Look the the __dict_ of some Plone object. You will see a wild mixture of object metadata, data related to the ZODB…not even speaking of data hidden in various annotations. This is completely intransparent in comparison with a well-defined RDBMS model. Not saying that a SQL model can not be complex..but at least we can query any data in a “reasonable” way…every tried to search for certain values in persistent objects hidden in annotations or some field outside the objects metadata scope and schema definition?

You cannot query an SQL source without a deep knowledge of the application. An object data model has it documented directly, while with SQL you need to describe it outside the application, for every application feature. That's why application based on SQL omits the data model and document only the API calls.

But I agree that having some tool to query the data can help to find out where the data is, how it works, and data extraction. Most of application does not need a complex data model, you can use mongo, redis or similar. Elasticsearch, Solr does not use SQL, and they aim to search for data. It depends on the application.

For Plone, being an object model, would be problematic to use a "relational database" that aims to structured data and permanent recording of operations. For the paychecks, I would use SQL. For a CMS, a relational database can be a wrong data model, ORM exists exactly because of this.

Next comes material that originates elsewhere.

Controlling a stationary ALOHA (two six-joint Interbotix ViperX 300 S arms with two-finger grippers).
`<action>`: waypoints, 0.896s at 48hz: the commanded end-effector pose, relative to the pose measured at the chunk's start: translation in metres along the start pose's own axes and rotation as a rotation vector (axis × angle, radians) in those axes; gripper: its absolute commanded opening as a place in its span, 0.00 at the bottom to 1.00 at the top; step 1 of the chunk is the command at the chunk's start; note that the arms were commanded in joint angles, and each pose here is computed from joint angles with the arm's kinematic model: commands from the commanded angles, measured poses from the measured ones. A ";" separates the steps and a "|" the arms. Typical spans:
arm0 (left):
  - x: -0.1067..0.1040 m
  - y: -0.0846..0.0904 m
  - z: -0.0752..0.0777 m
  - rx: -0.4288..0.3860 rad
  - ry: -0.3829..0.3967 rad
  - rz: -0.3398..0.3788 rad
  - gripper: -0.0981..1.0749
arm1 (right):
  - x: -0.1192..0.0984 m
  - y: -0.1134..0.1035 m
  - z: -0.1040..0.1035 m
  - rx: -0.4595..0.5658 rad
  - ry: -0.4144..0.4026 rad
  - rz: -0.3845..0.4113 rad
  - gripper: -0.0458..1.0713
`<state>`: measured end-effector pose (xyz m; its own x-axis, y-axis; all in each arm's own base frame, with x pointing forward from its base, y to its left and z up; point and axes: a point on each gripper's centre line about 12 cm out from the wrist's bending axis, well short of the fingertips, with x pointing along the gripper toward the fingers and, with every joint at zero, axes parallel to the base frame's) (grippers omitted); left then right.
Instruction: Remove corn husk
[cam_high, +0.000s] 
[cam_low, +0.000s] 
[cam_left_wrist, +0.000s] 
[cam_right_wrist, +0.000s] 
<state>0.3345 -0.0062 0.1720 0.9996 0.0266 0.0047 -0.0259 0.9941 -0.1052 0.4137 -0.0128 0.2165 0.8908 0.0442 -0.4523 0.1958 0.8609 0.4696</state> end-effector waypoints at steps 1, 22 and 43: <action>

Do those customers really specifically ask for a "SQL database"?
Do they really understand the difference between object-relational and relational mappings?
What do they expect from a "SQL database"?
Do they really want to make SQL-queries on the complex object model of Plone/Zope/Dexterity? Really? What do they expect to find?
What do they actually answer when they are offered a specialized object-relational database?

I'd suggest to careful think about that. Because decision makers are not techies we change our technology? How about explaining why do they need a specific technology?

And ... If they are not techies. Why do they don't like when they found out that there is a PostgreSQL database? What are their arguments against "RelStorage"?